Ellie Midwood, La fille à la robe rayée

Quand l’amour est le plus fort

Le roman que pro­pose l’auteure est ins­piré de faits réels. C’est à par­tir de l’histoire d’Helena Citrónóva et de Franz Wunch, deve­nus res­pec­ti­ve­ment Klei­nová et Frank Dah­ler dans le livre, qu’elle construit son récit.
Cette his­toire dif­fère quelque peu des innom­brables témoi­gnages, mémoires et autres ana­lyses his­to­riques. Helena fait par­tie de ce convoi de deux mille femmes dépor­tées de Slo­va­quie à Ausch­witz. Arri­vée le 21 mars 1942 elle doit être gazée le len­de­main. Mais avant, elle doit chan­ter pour l’anniversaire d’un gar­dien SS. Séduit, celui-ci obtient que son exé­cu­tion soit annu­lée et il la fait ins­crire dans l’unité de tra­vail Kanada qu’il a sous ses ordres.
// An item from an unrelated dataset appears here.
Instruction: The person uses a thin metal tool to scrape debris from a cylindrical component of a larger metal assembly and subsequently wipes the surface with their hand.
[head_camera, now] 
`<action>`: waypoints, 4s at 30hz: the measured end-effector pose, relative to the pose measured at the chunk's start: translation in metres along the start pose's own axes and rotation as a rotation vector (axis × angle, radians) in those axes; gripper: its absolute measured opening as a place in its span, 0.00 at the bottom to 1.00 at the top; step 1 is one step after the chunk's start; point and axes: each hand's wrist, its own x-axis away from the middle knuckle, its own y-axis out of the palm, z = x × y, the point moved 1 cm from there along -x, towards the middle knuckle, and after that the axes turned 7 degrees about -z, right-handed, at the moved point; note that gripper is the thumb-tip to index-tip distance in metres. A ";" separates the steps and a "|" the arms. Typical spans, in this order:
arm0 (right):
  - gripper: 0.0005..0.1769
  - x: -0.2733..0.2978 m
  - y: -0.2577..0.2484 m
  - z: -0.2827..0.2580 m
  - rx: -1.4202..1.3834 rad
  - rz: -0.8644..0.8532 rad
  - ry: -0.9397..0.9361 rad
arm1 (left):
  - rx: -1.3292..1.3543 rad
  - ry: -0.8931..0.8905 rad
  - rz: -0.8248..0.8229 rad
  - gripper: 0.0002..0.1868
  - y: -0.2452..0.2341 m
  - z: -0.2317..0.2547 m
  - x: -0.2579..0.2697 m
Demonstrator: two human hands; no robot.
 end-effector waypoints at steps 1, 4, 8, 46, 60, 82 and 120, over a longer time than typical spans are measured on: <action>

Le roman débute en 1947 quand le Dr Hoff­man, psy­chiatre, tra­vaille pour le tri­bu­nal de déna­zi­fi­ca­tion. Le dos­sier de Frank Dah­ler, un ancien sur­veillant SS d’Auschwitz, l’interpelle. Ce der­nier sou­haite faire témoi­gner son épouse devant la cour. Or, celle-ci est une ancienne pri­son­nière juive slo­vaque qui se trou­vait sous ses ordres dans le camp. Le psy­chiatre va s’intéresser par­ti­cu­liè­re­ment à ce pro­cès. Paral­lè­le­ment, la roman­cière décrit le par­cours de Klei­nová, son arri­vée, les évé­ne­ments qui vont ryth­mer une exis­tence sur un fil…

Ellie Mid­wood offre un roman où elle a tenté de col­ler autant que pos­sible à la réa­lité pen­dant l’écriture, ne pre­nant des liber­tés créa­tives que là où elle ne dis­po­sait d’aucun témoi­gnages de sur­vi­vants, où elle devait avoir recours à son ima­gi­na­tion pour com­bler les vides. Mais la chro­no­lo­gie des évé­ne­ments, la plu­part des figures his­to­riques, la hié­rar­chie com­plexe du camp et le fonc­tion­ne­ment des dif­fé­rentes uni­tés de tra­vail, sont tous fidèles à la réa­lité et les des­crip­tions fon­dées sur les Mémoires de sur­vi­vants et les études his­to­riques.
Contrai­re­ment à d’autres uni­tés où les pri­son­nières sont sou­mises à la bru­ta­lité, l’unité du Kanada béné­fi­cie d’un sta­tut plus facile. C’est là où s’opèrent le tri, le sto­ckage, la dés­in­fec­tion de tout ce que pos­sèdent encore les dépor­tés. Cette unité est essen­tiel­le­ment réser­vée aux femmes. Les tâches sont plus faciles et les pri­son­nières peuvent gar­der les che­veux longs, s’habiller en tenue de ville et se ser­vir en nour­ri­ture. Elles ont le droit de se dou­cher tous les jours. C’est une situa­tion assez folle car, autour de cette enclave, les che­mi­nées de cré­ma­toires pol­luent l’air avec la suie et la puan­teur des cadavres carbonisés.

Avec ce magni­fique et ter­rible roman, Ellie Mid­wood dévoile un aspect peu connu de la Shoah dans un récit super­be­ment documenté.

serge per­raud

Ellie Mid­wood, La fille à la robe rayée (The Girl in the Stri­ped Dress), tra­duit de l’anglais (États-Unis) par Typhaine Ducel­lier, J’Ai Lu n° 14 194, sep­tembre 2024, 480 p. — 8,90 €.